* _Exercise materials_

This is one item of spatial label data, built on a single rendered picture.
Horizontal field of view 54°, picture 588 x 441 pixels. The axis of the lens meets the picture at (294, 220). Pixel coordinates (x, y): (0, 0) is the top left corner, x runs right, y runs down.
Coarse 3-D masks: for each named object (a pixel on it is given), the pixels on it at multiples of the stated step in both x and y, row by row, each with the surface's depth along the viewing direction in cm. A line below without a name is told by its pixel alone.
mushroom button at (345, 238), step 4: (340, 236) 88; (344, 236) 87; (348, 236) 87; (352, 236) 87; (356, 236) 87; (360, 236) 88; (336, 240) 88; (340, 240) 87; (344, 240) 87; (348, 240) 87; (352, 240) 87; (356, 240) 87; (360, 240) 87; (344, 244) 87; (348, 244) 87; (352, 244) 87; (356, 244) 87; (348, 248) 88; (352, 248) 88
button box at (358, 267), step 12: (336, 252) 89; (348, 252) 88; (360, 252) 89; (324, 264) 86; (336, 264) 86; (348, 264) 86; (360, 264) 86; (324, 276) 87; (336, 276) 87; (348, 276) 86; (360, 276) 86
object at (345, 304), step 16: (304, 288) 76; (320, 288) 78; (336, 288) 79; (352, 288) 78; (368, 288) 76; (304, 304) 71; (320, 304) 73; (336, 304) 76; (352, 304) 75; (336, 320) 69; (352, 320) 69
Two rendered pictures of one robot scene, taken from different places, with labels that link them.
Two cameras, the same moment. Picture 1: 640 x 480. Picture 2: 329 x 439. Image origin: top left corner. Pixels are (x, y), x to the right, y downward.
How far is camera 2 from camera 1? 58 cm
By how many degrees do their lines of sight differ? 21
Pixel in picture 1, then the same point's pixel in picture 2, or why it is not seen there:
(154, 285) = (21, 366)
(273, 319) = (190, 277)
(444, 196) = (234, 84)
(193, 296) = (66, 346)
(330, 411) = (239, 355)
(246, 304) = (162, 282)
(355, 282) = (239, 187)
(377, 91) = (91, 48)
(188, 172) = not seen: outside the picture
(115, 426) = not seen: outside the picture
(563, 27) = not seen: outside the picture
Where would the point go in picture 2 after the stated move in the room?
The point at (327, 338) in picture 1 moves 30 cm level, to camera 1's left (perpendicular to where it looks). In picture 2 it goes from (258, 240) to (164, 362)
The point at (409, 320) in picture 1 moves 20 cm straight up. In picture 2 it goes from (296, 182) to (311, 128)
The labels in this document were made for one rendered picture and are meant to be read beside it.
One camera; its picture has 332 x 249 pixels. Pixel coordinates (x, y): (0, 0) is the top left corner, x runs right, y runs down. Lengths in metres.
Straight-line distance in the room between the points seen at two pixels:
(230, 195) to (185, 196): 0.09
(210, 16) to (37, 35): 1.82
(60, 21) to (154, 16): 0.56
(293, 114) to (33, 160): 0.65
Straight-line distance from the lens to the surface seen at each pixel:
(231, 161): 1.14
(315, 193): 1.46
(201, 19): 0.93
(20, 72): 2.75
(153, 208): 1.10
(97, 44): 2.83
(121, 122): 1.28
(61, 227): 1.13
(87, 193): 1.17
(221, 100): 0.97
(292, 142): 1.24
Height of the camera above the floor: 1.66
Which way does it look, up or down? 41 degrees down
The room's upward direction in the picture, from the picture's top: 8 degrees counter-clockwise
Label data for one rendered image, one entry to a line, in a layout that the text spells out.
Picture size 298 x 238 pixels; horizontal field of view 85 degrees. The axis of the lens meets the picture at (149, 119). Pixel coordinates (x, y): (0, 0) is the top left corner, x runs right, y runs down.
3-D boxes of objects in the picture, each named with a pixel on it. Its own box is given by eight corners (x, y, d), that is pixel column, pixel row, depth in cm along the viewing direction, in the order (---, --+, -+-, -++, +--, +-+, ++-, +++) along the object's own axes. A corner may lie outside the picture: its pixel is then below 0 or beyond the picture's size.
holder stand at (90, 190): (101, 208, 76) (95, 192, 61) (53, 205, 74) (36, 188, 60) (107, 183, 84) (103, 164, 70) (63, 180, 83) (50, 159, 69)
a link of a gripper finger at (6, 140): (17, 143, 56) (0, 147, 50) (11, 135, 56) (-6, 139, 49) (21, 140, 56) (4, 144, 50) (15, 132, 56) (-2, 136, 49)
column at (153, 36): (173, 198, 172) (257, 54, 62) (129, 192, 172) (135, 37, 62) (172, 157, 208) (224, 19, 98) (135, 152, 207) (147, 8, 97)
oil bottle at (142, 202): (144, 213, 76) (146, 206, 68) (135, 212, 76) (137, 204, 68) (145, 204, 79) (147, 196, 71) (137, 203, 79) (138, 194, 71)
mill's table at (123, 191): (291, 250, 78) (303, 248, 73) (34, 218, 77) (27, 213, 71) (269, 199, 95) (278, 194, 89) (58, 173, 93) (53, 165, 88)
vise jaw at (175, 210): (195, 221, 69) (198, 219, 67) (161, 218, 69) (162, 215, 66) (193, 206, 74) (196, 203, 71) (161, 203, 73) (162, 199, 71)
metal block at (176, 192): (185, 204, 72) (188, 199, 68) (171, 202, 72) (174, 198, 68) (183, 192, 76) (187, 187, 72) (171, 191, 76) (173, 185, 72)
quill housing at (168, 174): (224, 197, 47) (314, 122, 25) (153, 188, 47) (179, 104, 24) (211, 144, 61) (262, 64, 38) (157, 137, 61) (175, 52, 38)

* _Your assignment_
Which of the lines in the material above contain "that"? Copy each one out.

* _Exercise response_
Two rendered pictures of one robot scene, taken from different places, with labels that link them.
Label data for one rendered image, one entry to a line, in a layout that the text spells out.
3-D boxes of objects in the picture, each named with a pixel on it. Its own box is given by eight corners (x, y, d), that is pixel column, pixel row, depth in cm along the viewing direction, in the order (---, --+, -+-, -++, +--, +-+, ++-, +++) along the object's own axes. A corner may lie outside the picture: its pixel is then below 0 or beyond the picture's size.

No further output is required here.